Getting Started
This isn't a step-by-step guide. You can find those everywhere. This is the decision guide — what you need to figure out before you start clicking, and what actually matters.
Decision 1: Hardware
The only thing that matters is VRAM. Period. Everything else is secondary.
RAM matters too, but only for CPU offloading. If the model doesn't fit in VRAM, the framework moves layers to CPU RAM and pays a PCIe penalty on every token. A 27B model with 16GB VRAM can work — but you lose speed for the layers on CPU. That's exactly what happened with the first tower experiments: the GPU had 16GB and only 3.7GB was in use because the framework was routing expert tensors through CPU RAM.
CPU matters for llama.cpp. For vLLM, the CPU is mostly idle during decode. If you're running llama.cpp, get a CPU with AVX-VNNI or equivalent. On Intel, that means Alder Lake or newer. The E-cores matter more than you'd think — they're load-bearing for MoE expert dispatch.
Decision 2: Backend
Two real options. Not ten. Two.
llama.cpp — The universal backend. Runs on CPU, GPU, anything with GGUF support. Slower for some architectures because it doesn't have CUDA kernels for everything. GDN/DeltaNet hybrid layers ran at 22 tok/s on an RTX 5060 Ti because the SSM state updates had no optimized path. No flag fixes a missing kernel. GGUF format only. Good for: CPU inference, MoE models, small models, experimentation.
vLLM — The performance backend. Needs GPU. Has optimized kernels for architectures that llama.cpp doesn't. Qwen3.6-27B with GDN layers ran at 22 tok/s in llama.cpp and 83 tok/s in vLLM with the right patches. The difference is kernel support. Good for: anything that has CUDA kernels, anything where speed matters.

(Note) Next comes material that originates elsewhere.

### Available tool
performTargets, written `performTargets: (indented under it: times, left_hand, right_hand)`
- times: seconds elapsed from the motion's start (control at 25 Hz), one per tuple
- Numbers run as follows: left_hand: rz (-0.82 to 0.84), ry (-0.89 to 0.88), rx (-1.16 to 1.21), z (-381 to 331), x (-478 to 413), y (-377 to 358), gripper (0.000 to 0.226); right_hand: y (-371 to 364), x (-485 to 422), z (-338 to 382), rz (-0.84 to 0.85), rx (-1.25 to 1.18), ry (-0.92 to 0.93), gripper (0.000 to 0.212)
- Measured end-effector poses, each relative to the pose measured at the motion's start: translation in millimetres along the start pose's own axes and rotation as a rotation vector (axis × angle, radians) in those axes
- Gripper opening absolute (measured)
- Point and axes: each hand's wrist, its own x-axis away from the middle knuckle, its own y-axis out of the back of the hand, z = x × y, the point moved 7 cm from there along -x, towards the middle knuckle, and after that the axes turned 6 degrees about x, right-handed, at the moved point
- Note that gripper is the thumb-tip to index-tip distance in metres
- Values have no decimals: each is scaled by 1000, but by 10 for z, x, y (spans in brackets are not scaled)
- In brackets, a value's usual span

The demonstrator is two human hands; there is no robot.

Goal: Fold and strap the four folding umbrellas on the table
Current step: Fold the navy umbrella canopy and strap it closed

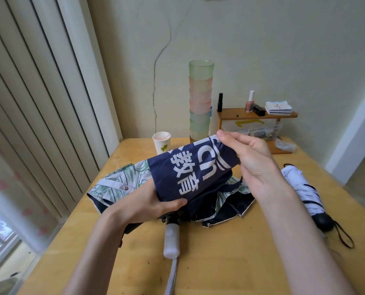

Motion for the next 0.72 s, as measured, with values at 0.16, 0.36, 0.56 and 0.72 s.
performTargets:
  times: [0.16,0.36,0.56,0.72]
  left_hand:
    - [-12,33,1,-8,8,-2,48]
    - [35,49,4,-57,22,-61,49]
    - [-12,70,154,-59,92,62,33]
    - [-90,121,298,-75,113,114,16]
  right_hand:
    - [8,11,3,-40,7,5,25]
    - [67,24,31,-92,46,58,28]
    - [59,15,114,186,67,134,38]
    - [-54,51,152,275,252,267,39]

The rule: if the model has optimized CUDA kernels in vLLM, use vLLM. If it doesn't, or if you're on CPU, use llama.cpp. That's the whole decision.
Decision 3: Model
This is the hardest decision. The model that's fastest on one hardware setup might be the slowest on another. The model that works for chat might fail for tool calling. The model that passes benchmarks might produce JSON errors 38% of the time.
The real constraint is VRAM. Calculate how big the model is at your chosen quantization, add KV cache overhead, and check if it fits. If it doesn't fit, it doesn't matter how good it is on paper.
For 16GB VRAM: Qwen3.6-27B at INT4 is the current best option. It needs about 14–15GB. The specific quantization matters — the Lorbus AutoRound INT4 preserves the MTP projection weights that enable speculative decoding. Other quantizations of the same model that drop those weights run 4.5x slower.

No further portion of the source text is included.